1. Field of the Invention
This invention relates mainly to a securing structure of a blade for a torque converter for use in industrial construction vehicles such as a fork lift truck etc., and especially to a securing structure and a method of securing a blade.
2. Description of the Invention
As illustrated in FIG. 9 and FIG. 10, a torque converter 100 for use in industrial construction vehicles generally has such a structure that plural metal blades 102 formed into annular shape (each one is shown in FIG. 9 and FIG. 10 respectively) are installed on a concave surface of a turbine shell 101, flanges 103 and 104 extending in opposite directions with each other along the circumference of the shell 101 are formed integrally and entirely on a convex periphery and a concave periphery of the blade 102, respectively. The flange 103 and 104 are tacked to the surface of the shell 101 and the outside surface of a core ring 105 by spot welding, respectively.
However, in such a structure, dispersion of installing distance and position of the blade 102 may occur because of the difficulty for locating the blade 102. The spot welding may also be impossible in some configurations of the blade 102, so that hand work must be employed.

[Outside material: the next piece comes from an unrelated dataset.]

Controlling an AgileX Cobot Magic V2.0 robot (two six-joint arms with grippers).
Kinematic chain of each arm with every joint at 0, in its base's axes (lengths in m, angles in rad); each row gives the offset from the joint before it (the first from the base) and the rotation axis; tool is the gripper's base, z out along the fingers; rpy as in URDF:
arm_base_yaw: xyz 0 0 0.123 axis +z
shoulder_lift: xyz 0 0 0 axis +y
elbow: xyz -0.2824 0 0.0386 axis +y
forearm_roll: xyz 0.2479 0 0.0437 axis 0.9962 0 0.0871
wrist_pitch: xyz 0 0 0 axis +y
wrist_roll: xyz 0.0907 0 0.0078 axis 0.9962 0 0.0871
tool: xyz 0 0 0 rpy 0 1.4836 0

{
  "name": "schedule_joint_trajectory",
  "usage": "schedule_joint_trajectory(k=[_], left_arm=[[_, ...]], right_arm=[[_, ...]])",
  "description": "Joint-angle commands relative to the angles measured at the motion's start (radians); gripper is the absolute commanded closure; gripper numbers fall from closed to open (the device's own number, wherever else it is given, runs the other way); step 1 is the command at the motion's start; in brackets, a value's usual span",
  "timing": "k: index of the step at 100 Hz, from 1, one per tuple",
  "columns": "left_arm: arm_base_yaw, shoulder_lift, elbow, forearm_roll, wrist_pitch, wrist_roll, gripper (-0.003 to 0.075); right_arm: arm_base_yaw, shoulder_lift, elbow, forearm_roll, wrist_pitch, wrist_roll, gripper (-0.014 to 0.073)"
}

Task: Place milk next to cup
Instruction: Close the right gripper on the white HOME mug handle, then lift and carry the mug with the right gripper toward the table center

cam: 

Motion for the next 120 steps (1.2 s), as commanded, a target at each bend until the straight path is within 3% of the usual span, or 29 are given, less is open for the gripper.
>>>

Thus, the manufacturing cost has been expensive. Moreover, the formation of these flanges 103 and 104 formed entirely on the convex and concave peripheries has increased the total weight of the whole torque converter. The formation would affect a flow of fluid (working oil).
Therefore, in recent years, a securing structure of blade to a torque converter 120 (only a turbine portion is shown) for use in a general passenger car has been adopted for industrial construction vehicles.
Such structure includes plural circular blades 122 which are secured to a concave surface of a shell 121 with some space in the circumferential direction. A core ring 123 is secured to a concave periphery of the blade 122 and extends along the circumferential direction of the shell 121. Slots 126 and 127 in which tabs 124 and 125 of the blade 122 are fitted are formed in the shell 121 and the core ring 123 respectively. An inlet portion X1 of the convex periphery of the blade 122 is tacked by brazing when a turbine wheel is assembled, and then the convex periphery of the blade 122 and concave periphery are brazed.
The structure has an advantageous feature in that positioning of each blade can be done easily when tacking by brazing. However, in the industrial construction vehicles such as fork lift trucks, special large loads must be required because changes of forward/backward shifting are carried out more frequently than in general vehicles such as a passenger car, and the turbine wheel may rotate in the reverse direction when the change of forward/backward shifting is carried out. It has been ascertained by experiments that, when the above-mentioned structure of the torque converter 120 is applied to this type of vehicle, a crack 130 as shown by FIG. 12 will be produced because of the excessive large torque load transmitted to the portion adjacent to an inlet of the blade 122. When the thickness of the blade 122 is increased in order to avoid the above trouble, a collision loss of fluid becomes large because a pressure area of the inlet of the blade 122 denoted by 131 increases (FIG. 13). The pressure area of the outlet of the blade 122 denoted by 132 also becomes large, so that eddies 133 (FIG. 14) may occur at the place adjacent to the fluid outlet end face 132 causing cavitation.
An object of the present invention is to solve the above-mentioned problems by employing ribs which extend in a circumferential direction of the shell and are only formed on both ends of the convex periphery and concave periphery of the blade, and by brazing the convex periphery and concave periphery to the shell and the core ring respectively.